Although it emerged as a crowd-pleaser at this year’s Toronto International Film Festival, Drew Barrymore’s directorial debut Whip It is a more unconventional movie than one might expect.

Not only does its story of a small-town Texas girl named Bliss (Halifax native Ellen Page) who spurns the beauty pageant circuit to join a local roller derby team skate circles around sports-movie clichés, it also cuts its heroine’s disapproving mother (Marcia Gay Harden) a surprising amount of slack.

“That’s the love story,” explains Barrymore. “I wanted to surprise people, and have it not be about Bliss and some boy, but about a girl and her mother. I didn’t want (Harden) to be an archetypal villain.
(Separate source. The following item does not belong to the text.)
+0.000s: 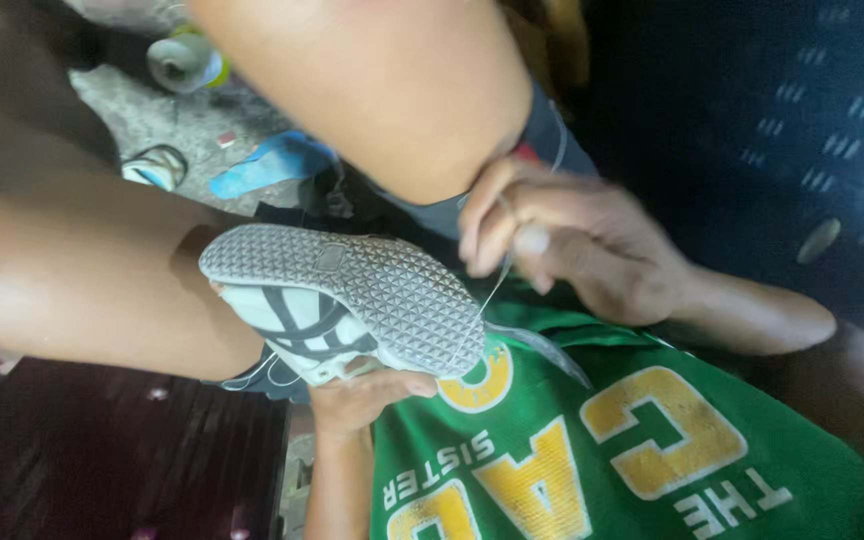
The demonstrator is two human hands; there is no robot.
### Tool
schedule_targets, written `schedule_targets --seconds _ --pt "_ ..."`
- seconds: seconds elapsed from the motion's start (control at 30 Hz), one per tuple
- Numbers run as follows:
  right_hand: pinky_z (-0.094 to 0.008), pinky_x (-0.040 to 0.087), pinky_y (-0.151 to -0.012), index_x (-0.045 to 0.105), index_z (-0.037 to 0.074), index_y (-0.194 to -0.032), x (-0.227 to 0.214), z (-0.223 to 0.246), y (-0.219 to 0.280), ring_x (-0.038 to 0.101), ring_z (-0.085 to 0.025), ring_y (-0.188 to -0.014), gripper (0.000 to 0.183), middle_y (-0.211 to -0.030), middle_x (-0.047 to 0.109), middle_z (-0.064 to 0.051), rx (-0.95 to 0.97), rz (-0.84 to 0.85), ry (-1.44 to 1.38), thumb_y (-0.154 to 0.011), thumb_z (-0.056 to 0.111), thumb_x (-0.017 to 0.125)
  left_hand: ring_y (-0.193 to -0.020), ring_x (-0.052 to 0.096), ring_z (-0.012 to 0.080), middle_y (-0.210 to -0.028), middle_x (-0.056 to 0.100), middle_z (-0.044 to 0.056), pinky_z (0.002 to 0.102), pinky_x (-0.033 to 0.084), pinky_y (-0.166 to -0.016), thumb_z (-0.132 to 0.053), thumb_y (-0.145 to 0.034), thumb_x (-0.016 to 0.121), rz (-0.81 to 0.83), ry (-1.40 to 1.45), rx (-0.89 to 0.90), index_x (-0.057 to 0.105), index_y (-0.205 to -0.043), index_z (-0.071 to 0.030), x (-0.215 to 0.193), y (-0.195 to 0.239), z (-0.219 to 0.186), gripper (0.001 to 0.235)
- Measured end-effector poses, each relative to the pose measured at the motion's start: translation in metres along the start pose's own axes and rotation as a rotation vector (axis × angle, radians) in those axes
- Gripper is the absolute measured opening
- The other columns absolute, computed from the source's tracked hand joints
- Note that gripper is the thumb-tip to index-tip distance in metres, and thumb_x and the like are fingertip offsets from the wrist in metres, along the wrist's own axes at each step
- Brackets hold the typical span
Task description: The person sits on the floor and sews a white sneaker using a needle and thread. They repeatedly insert the needle into the shoe's sole and pull the thread through to stitch the shoe.
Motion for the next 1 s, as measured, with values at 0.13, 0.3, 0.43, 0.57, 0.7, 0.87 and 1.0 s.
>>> schedule_targets --seconds 0.13,0.3,0.43,0.57,0.7,0.87,1.0 --pt "-0.025 0.045 -0.055 0.070 -0.003 -0.124 -0.028 0.004 0.016 0.059 -0.011 -0.068 0.025 -0.088 0.068 -0.010 -0.155 -0.100 0.737 -0.105 0.011 0.061 -0.096 0.074 0.0252 -0.110 0.074 0.015 0.041 0.066 -0.085 0.005 -0.060 0.097 -0.096 0.034 0.051 0.066 -0.115 0.008 -0.006 -0.006 0.003 0.062" --pt "-0.022 0.051 -0.047 0.068 0.008 -0.124 -0.019 0.013 0.022 0.065 -0.007 -0.059 0.025 -0.080 0.072 -0.005 -0.351 0.035 0.702 -0.100 0.018 0.065 -0.096 0.073 0.0245 -0.109 0.074 0.014 0.040 0.065 -0.085 0.005 -0.061 0.097 -0.161 0.047 0.079 0.066 -0.115 0.008 -0.008 -0.016 0.002 0.062" --pt "-0.019 0.047 -0.038 0.070 0.012 -0.127 0.023 0.001 0.027 0.063 -0.005 -0.054 0.034 -0.085 0.075 -0.005 -0.297 0.209 0.538 -0.093 0.018 0.069 -0.096 0.073 0.0239 -0.109 0.074 0.013 0.039 0.065 -0.085 0.004 -0.061 0.097 -0.180 0.027 0.094 0.066 -0.115 0.007 -0.009 -0.018 0.001 0.062" --pt "-0.023 0.052 -0.041 0.070 0.011 -0.130 0.038 -0.014 0.033 0.065 -0.011 -0.056 0.043 -0.090 0.073 -0.009 -0.249 0.282 0.581 -0.088 0.015 0.071 -0.095 0.073 0.0233 -0.109 0.074 0.013 0.039 0.064 -0.085 0.004 -0.062 0.097 -0.185 0.025 0.093 0.066 -0.115 0.007 -0.008 -0.021 0.003 0.062" --pt "-0.022 0.054 -0.043 0.067 0.012 -0.132 0.037 -0.009 0.031 0.070 -0.013 -0.063 0.045 -0.105 0.072 -0.017 -0.289 0.240 0.613 -0.088 0.017 0.075 -0.095 0.073 0.0227 -0.109 0.074 0.013 0.038 0.064 -0.085 0.003 -0.062 0.098 -0.182 0.017 0.094 0.067 -0.115 0.007 -0.006 -0.019 0.004 0.061" --pt "-0.027 0.057 -0.050 0.063 0.012 -0.138 0.033 0.001 0.027 0.073 -0.016 -0.071 0.062 -0.112 0.071 -0.014 -0.249 0.253 0.658 -0.078 0.013 0.078 -0.095 0.073 0.0220 -0.108 0.074 0.012 0.037 0.063 -0.085 0.002 -0.063 0.098 -0.162 -0.020 0.075 0.067 -0.115 0.007 -0.009 -0.016 0.005 0.061" --pt "-0.025 0.055 -0.040 0.062 0.013 -0.138 0.033 0.000 0.026 0.069 -0.015 -0.060 0.072 -0.117 0.072 -0.015 -0.142 0.308 0.695 -0.068 0.006 0.078 -0.095 0.072 0.0214 -0.108 0.074 0.011 0.036 0.063 -0.085 0.002 -0.063 0.098 -0.145 -0.052 0.066 0.067 -0.115 0.006 -0.009 -0.014 0.008 0.061"
Point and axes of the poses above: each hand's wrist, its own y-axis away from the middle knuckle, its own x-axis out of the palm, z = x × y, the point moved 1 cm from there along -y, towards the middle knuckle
“And I also didn’t want to do the typical thing with beauty pageants, which are always made fun of so cruelly in movies. I think that doing pageants could definitely be somebody’s choice in life, but not for Bliss, because that’s not who she is.
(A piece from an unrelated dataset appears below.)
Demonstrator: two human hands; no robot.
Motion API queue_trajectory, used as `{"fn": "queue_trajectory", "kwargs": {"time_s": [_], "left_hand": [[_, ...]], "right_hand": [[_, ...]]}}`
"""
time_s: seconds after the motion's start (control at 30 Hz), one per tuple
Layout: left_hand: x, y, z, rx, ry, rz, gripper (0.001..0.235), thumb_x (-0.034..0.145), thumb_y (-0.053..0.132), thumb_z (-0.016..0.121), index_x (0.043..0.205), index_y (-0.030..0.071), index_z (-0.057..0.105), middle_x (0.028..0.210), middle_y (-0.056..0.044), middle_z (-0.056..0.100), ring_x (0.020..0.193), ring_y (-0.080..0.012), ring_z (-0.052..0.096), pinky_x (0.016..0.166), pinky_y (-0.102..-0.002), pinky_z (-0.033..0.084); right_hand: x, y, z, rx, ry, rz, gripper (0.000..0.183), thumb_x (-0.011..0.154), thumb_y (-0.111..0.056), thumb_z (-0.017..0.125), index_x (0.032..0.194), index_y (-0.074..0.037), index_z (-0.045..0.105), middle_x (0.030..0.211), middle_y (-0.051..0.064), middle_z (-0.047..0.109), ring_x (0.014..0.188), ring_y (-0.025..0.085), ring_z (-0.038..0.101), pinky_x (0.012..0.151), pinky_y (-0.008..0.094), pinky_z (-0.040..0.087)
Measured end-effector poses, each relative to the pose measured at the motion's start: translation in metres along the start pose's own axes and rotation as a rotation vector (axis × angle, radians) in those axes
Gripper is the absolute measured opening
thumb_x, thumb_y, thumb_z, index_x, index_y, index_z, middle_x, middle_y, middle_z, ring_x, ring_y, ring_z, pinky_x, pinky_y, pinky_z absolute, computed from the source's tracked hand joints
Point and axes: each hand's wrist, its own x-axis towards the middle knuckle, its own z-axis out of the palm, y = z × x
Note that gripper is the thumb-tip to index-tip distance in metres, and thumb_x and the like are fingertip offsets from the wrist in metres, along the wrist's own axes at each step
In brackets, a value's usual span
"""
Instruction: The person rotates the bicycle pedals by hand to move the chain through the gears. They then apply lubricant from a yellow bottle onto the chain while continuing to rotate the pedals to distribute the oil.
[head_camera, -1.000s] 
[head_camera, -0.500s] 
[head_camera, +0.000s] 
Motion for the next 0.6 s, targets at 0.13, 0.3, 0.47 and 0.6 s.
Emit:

Who Bliss turns out to be — at least one night a week — is Babe Ruthless, her hard-driving, elbow throwing alter ego.

“Derby is an underground sport cropping up across the country,” says Barrymore, who also appears in the film as an unholy roller with the track handle Smashlee Simpson.

“The girls who do it aren’t doing it for money. They’re nurses and librarians by day, and then these tough derby chicks by night. They’re ‘finding their tribe,’ which is a huge thing for me in my life, and something I think that I was able to inject into Bliss’ character.”

As a director, Barrymore says that she was inspired by the films she watched as an ’80s baby, including Breaking Away and the works of the late John Hughes. “Those movies were so human,” she says. “There was tons of room for comedy, but also for interesting, realistic family dynamics. I thought that those directors were able to reach amazing emotional depths. Making Whip It, I wanted to go back to that time, and to avoid any sort of modern poppiness.”

That said, one of Whip It’s best features is the way it uses a very modern pop singer — the critically acclaimed Swedish crooner Jens Lekman — to underscore its most lyrical passages.

“We have four or five of his songs in the movie, and I actually flew him out to the editing room,” says Barrymore. “I completely fell in love with his music when we were making this movie.”